Problem details: Only lines containing "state" are wanted from the data below. Copy those lines.

============================================================

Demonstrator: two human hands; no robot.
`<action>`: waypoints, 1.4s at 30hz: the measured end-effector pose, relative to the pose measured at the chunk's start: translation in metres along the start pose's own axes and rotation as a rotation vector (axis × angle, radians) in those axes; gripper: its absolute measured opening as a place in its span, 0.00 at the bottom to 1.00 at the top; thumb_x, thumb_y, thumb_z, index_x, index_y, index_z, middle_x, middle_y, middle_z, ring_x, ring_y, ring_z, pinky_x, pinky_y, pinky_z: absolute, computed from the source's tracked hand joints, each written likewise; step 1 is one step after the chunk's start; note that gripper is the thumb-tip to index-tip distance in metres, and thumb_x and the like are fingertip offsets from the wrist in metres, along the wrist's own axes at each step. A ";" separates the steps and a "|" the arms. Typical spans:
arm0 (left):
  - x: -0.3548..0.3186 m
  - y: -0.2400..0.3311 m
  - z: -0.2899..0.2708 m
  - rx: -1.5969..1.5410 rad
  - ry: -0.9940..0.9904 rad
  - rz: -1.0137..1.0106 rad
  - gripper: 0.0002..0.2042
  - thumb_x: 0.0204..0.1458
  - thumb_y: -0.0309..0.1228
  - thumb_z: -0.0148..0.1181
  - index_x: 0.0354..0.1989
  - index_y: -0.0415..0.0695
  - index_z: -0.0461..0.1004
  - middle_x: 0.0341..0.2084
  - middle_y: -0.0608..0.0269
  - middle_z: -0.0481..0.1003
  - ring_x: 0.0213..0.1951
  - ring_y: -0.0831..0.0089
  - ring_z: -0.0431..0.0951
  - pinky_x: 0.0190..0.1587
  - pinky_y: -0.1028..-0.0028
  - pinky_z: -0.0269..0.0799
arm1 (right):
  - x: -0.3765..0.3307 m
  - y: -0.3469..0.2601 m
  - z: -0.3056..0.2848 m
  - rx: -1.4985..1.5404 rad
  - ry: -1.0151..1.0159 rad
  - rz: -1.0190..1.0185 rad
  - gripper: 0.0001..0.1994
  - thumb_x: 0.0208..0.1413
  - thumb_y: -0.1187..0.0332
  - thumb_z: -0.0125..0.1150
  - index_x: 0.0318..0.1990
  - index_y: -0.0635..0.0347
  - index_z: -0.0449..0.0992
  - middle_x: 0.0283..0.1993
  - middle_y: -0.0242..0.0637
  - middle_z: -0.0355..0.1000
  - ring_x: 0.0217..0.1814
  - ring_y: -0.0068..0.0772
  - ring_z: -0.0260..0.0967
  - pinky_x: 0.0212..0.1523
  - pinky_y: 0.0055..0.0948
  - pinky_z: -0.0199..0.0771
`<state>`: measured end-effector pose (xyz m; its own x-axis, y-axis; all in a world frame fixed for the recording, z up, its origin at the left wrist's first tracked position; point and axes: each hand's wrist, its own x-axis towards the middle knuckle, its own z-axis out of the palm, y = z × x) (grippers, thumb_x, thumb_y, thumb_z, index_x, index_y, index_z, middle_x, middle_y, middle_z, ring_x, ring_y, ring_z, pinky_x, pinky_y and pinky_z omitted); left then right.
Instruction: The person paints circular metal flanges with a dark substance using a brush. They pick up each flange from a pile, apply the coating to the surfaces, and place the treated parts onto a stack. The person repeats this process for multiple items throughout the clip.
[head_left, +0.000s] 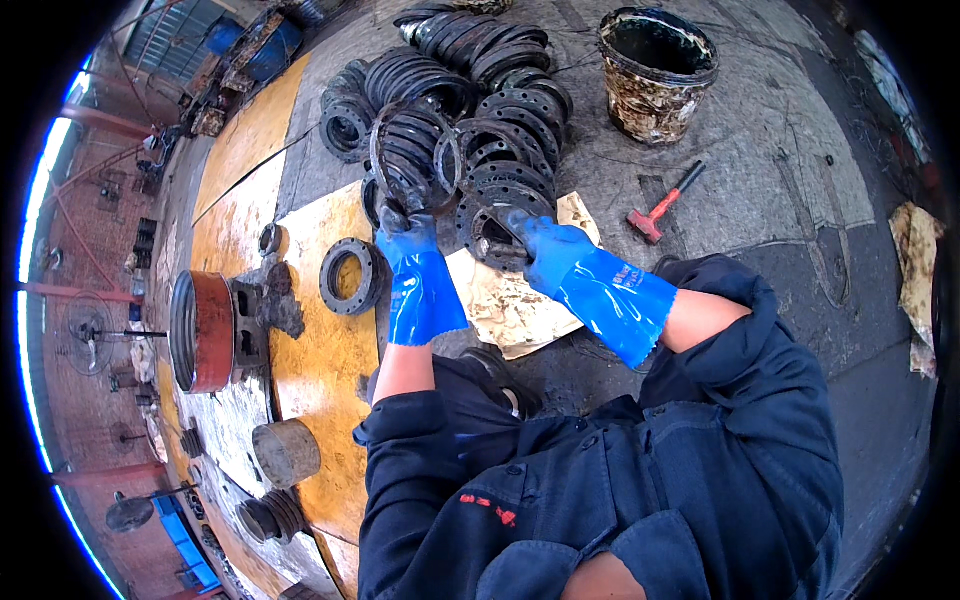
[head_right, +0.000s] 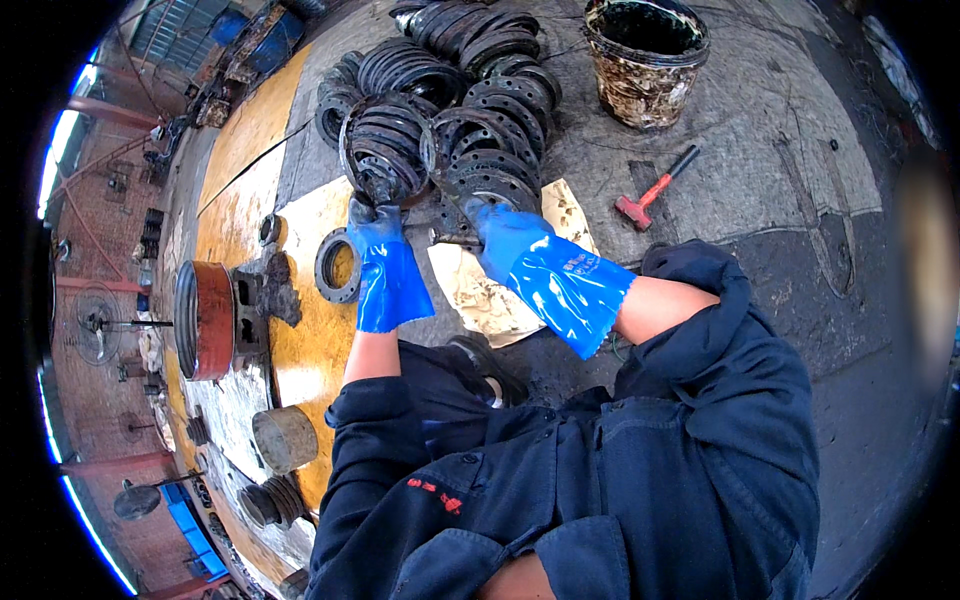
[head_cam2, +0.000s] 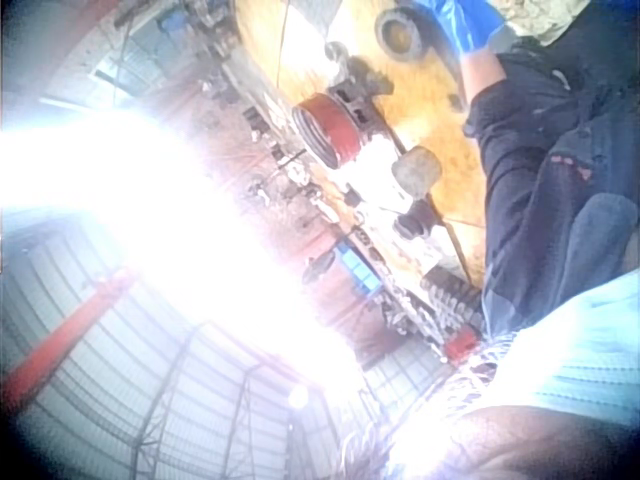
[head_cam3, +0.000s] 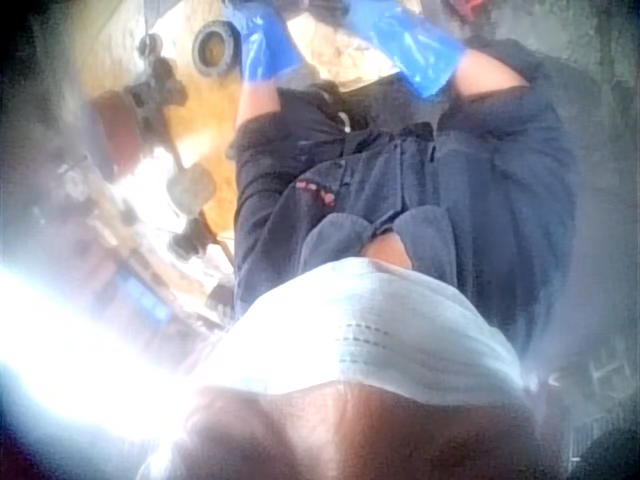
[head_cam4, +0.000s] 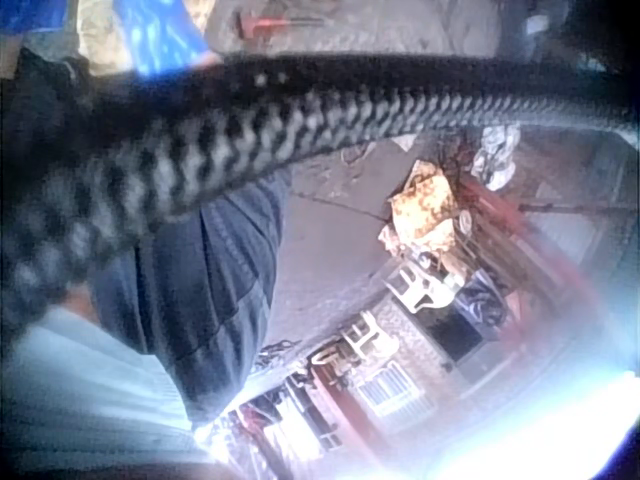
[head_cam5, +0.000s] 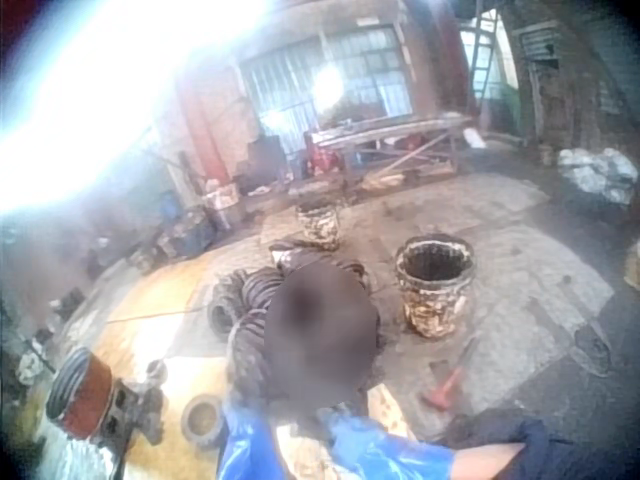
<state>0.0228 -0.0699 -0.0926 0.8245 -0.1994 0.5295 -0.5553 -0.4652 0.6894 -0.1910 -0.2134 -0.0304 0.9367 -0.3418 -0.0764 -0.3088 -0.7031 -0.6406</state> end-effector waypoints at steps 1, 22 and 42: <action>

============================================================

Solution to this task:
`<state>`: measured end-effector pose (xyz m; its own x-axis, y-axis; all in a world frame fixed for the recording, z up, its origin at the left wrist's first tracked position; point and axes: each hand's wrist, its own x-axis towards the middle knuckle, its own z-axis out of the palm, y = z × x) (grippers, thumb_x, thumb_y, thumb_z, index_x, index_y, index_z, middle_x, middle_y, middle_z, ring_x, ring_y, ring_z, pinky_x, pinky_y and pinky_z omitted); left then right.
<state>0.0228 -0.0699 -0.0926 0.8245 -0.1994 0.5295 -0.5553 -0.4652 0.6894 -0.1910 -0.2134 -0.0304 0.9367 -0.3418 -0.0764 -0.3088 -0.7031 -0.6406</state> end-effector waypoints at steps 1, 22 and 42: <action>

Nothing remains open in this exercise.